_WHAT TO DO_
Nothing is needed except the lines below that run from the one with "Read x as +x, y" through the one with "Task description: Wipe", repeated exactly.

_EXERCISE INPUTS_
▽

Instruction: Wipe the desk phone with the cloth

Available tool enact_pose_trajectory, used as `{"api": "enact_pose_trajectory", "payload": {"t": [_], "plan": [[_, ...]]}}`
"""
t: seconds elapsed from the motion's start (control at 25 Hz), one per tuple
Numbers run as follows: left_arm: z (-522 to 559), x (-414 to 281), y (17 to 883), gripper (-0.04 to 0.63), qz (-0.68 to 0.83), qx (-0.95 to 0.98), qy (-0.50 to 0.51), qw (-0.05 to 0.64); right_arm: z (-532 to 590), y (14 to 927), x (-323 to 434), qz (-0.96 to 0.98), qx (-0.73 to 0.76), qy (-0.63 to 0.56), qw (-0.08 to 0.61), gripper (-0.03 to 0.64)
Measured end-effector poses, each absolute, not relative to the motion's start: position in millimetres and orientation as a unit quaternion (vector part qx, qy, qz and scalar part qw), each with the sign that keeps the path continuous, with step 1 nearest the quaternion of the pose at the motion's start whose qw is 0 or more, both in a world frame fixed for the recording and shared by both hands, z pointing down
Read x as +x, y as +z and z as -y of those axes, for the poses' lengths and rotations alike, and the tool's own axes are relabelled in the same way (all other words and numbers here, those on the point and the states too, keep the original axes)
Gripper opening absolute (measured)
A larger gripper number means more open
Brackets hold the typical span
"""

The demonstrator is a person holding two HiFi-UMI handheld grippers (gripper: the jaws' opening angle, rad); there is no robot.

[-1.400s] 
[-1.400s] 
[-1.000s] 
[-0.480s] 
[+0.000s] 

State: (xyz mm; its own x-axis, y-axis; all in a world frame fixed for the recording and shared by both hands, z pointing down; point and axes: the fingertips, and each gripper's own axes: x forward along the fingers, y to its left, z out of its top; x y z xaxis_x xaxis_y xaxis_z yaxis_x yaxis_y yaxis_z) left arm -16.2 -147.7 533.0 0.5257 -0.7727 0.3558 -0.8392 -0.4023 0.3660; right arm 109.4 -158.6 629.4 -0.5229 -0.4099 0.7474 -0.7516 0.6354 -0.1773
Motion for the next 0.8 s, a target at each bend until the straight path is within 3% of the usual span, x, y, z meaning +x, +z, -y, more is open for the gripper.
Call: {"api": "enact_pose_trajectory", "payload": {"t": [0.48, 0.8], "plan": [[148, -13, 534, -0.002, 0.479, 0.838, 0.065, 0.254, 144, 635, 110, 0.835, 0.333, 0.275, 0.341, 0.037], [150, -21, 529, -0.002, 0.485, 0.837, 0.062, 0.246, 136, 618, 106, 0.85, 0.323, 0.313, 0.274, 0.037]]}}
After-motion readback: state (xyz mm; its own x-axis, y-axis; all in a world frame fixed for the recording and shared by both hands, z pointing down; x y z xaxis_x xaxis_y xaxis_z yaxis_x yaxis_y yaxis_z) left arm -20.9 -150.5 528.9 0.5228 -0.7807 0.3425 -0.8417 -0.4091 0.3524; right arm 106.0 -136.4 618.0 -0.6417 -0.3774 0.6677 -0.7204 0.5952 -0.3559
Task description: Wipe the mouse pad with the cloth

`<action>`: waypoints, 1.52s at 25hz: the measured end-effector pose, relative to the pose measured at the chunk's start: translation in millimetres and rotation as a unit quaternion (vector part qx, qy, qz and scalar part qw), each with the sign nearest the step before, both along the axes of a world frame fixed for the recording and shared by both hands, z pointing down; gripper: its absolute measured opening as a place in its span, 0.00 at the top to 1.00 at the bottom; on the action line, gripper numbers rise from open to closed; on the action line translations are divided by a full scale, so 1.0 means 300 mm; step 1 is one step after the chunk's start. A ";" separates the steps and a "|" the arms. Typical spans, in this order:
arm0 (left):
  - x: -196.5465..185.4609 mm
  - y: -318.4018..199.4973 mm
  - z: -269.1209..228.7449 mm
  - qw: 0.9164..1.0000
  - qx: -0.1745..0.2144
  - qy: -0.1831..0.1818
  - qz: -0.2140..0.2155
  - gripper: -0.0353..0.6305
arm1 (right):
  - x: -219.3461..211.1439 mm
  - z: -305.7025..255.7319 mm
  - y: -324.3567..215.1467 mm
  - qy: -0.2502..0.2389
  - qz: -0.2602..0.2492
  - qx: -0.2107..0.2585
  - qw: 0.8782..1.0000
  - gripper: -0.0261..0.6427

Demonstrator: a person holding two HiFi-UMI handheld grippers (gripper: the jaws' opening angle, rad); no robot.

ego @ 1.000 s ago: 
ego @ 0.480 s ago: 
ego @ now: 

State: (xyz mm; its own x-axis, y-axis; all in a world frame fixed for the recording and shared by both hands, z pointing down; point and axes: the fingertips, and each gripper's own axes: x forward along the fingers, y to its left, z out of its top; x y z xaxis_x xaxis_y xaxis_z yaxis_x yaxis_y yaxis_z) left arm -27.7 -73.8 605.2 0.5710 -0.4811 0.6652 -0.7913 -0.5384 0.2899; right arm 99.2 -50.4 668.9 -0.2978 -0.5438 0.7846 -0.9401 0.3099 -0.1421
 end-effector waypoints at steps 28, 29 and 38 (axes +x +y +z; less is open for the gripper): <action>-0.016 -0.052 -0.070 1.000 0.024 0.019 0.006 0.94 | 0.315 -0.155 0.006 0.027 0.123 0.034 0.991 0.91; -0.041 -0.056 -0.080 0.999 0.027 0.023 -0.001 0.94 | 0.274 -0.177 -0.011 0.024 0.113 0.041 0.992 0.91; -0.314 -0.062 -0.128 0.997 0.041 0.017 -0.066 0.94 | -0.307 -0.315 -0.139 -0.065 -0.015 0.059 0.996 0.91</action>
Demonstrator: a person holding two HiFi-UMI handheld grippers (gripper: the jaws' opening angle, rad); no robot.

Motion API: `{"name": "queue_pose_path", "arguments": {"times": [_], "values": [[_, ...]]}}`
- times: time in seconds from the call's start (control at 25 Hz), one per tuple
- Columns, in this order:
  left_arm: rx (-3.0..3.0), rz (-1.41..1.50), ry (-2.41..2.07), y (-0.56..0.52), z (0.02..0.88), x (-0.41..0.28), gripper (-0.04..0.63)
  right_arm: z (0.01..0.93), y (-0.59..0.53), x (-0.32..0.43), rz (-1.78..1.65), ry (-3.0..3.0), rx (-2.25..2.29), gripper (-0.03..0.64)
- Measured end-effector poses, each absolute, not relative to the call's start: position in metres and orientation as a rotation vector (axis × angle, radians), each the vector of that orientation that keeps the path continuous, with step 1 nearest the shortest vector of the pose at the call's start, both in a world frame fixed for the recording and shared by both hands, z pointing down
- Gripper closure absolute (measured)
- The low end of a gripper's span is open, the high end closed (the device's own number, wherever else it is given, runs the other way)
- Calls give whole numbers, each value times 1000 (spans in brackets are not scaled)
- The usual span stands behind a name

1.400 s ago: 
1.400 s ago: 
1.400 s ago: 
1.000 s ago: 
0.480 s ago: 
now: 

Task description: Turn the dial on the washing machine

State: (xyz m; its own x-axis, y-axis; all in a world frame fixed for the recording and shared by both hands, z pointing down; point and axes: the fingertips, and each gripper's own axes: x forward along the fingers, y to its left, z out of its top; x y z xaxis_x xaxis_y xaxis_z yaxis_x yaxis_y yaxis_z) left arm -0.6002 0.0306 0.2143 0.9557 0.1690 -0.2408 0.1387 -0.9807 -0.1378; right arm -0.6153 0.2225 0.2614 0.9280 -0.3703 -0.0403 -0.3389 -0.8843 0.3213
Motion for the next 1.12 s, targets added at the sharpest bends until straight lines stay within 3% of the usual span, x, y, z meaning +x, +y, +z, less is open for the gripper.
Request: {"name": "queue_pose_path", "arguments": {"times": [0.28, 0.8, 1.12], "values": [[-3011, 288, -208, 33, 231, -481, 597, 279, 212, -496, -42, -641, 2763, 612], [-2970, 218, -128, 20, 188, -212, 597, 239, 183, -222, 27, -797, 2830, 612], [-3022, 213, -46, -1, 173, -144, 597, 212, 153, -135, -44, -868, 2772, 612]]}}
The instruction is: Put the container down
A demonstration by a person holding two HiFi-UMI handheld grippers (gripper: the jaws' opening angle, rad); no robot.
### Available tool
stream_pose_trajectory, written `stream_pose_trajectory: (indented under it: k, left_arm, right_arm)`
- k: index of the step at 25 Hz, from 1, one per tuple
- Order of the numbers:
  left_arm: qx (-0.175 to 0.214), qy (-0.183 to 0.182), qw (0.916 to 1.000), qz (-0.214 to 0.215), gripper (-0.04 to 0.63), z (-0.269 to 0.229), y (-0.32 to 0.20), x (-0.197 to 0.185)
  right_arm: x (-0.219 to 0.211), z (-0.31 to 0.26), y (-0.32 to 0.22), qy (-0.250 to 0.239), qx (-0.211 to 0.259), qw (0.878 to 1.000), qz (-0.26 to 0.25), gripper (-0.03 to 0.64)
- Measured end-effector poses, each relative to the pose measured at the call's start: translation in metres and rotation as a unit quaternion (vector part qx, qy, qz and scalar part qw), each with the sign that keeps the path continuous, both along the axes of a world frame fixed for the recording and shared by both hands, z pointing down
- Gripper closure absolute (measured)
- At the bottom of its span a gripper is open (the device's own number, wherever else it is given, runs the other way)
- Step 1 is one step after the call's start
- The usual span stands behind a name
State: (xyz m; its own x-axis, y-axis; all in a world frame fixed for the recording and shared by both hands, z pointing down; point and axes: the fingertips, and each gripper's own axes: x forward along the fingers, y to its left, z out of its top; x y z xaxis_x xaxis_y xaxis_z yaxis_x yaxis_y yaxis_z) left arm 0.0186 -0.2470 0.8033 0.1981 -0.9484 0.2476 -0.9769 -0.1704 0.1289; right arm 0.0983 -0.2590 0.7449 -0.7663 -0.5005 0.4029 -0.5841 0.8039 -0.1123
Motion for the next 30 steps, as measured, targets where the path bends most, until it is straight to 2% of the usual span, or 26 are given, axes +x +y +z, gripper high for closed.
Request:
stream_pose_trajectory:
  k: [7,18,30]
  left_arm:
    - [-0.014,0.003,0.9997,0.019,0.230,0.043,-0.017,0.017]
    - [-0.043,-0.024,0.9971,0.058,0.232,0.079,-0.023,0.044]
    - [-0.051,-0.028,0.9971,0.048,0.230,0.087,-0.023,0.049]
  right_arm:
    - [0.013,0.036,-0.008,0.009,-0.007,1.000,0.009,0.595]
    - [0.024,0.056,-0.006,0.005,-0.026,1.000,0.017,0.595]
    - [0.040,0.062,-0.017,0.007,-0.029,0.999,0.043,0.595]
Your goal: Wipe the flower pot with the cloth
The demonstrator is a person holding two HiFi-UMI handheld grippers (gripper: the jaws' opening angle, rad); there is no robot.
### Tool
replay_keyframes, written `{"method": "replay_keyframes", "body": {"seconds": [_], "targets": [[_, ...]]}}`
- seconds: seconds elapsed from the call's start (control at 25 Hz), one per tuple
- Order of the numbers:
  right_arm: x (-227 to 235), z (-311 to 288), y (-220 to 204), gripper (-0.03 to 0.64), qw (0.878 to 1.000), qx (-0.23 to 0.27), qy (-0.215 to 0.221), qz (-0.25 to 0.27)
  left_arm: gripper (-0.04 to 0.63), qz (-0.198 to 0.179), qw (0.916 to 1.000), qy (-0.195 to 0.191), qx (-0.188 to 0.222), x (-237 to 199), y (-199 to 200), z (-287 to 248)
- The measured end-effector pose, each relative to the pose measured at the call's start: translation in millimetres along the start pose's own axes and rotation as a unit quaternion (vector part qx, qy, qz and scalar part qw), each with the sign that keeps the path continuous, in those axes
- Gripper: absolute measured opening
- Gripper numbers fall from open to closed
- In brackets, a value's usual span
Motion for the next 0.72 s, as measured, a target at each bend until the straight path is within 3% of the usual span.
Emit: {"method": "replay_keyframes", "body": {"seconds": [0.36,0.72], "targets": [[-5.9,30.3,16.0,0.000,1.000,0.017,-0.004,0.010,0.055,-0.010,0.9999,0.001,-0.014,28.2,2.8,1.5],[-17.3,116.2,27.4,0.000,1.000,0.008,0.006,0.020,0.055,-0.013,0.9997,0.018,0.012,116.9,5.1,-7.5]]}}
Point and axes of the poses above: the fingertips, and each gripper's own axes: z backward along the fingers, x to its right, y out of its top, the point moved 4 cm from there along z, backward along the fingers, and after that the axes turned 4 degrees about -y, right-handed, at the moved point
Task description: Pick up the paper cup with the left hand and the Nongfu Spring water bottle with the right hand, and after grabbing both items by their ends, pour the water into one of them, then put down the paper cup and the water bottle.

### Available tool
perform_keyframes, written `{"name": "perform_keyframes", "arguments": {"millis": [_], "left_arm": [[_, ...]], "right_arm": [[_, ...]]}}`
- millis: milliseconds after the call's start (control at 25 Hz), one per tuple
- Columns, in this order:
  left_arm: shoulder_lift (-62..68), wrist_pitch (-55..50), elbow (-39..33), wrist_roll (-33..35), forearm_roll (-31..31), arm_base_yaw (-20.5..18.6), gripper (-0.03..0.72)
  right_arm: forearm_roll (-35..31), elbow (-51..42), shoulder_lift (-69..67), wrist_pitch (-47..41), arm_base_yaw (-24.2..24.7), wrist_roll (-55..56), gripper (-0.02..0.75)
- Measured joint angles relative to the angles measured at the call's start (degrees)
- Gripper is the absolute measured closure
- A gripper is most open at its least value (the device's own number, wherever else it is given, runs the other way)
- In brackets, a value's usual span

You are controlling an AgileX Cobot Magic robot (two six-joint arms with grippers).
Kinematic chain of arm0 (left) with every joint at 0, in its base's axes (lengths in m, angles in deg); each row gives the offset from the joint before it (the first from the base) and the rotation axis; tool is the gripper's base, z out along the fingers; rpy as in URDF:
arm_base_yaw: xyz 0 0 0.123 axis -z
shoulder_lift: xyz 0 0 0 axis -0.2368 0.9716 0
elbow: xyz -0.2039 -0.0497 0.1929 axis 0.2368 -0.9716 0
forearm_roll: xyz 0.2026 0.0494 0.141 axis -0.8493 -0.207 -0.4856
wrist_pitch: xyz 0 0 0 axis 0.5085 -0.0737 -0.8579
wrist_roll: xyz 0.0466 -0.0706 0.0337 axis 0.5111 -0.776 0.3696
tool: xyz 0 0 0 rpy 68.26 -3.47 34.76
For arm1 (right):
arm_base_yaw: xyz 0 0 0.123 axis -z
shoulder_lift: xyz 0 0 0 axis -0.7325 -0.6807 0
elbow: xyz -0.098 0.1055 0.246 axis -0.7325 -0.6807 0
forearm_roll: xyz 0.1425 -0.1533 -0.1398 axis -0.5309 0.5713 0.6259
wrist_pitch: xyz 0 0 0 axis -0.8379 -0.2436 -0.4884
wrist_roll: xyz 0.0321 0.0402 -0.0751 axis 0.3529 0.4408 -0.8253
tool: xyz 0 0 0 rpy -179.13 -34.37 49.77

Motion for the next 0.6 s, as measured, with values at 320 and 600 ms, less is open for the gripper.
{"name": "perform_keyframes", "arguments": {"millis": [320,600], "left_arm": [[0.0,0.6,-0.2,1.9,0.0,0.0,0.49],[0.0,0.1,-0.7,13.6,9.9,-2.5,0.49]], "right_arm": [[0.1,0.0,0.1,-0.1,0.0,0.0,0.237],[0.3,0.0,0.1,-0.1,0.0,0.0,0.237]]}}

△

_TASK ANSWER_
Read x as +x, y as +z and z as -y of those axes, for the poses' lengths and rotations alike, and the tool's own axes are relabelled in the same way (all other words and numbers here, those on the point and the states too, keep the original axes)
Gripper opening absolute (measured)
A larger gripper number means more open
Brackets hold the typical span
"""

The demonstrator is a person holding two HiFi-UMI handheld grippers (gripper: the jaws' opening angle, rad); there is no robot.

[-1.400s] 
[-1.400s] 
[-1.000s] 
[-0.480s] 
[+0.000s] 

State: (xyz mm; its own x-axis, y-axis; all in a world frame fixed for the recording and shared by both hands, z pointing down; point and axes: the fingertips, and each gripper's own axes: x forward along the fingers, y to its left, z out of its top; x y z xaxis_x xaxis_y xaxis_z yaxis_x yaxis_y yaxis_z) left arm -16.2 -147.7 533.0 0.5257 -0.7727 0.3558 -0.8392 -0.4023 0.3660; right arm 109.4 -158.6 629.4 -0.5229 -0.4099 0.7474 -0.7516 0.6354 -0.1773
Motion for the next 0.8 s, a target at each bend until the straight path is within 3% of the usual span, x, y, z meaning +x, +z, -y, more is open for the gripper.
Call: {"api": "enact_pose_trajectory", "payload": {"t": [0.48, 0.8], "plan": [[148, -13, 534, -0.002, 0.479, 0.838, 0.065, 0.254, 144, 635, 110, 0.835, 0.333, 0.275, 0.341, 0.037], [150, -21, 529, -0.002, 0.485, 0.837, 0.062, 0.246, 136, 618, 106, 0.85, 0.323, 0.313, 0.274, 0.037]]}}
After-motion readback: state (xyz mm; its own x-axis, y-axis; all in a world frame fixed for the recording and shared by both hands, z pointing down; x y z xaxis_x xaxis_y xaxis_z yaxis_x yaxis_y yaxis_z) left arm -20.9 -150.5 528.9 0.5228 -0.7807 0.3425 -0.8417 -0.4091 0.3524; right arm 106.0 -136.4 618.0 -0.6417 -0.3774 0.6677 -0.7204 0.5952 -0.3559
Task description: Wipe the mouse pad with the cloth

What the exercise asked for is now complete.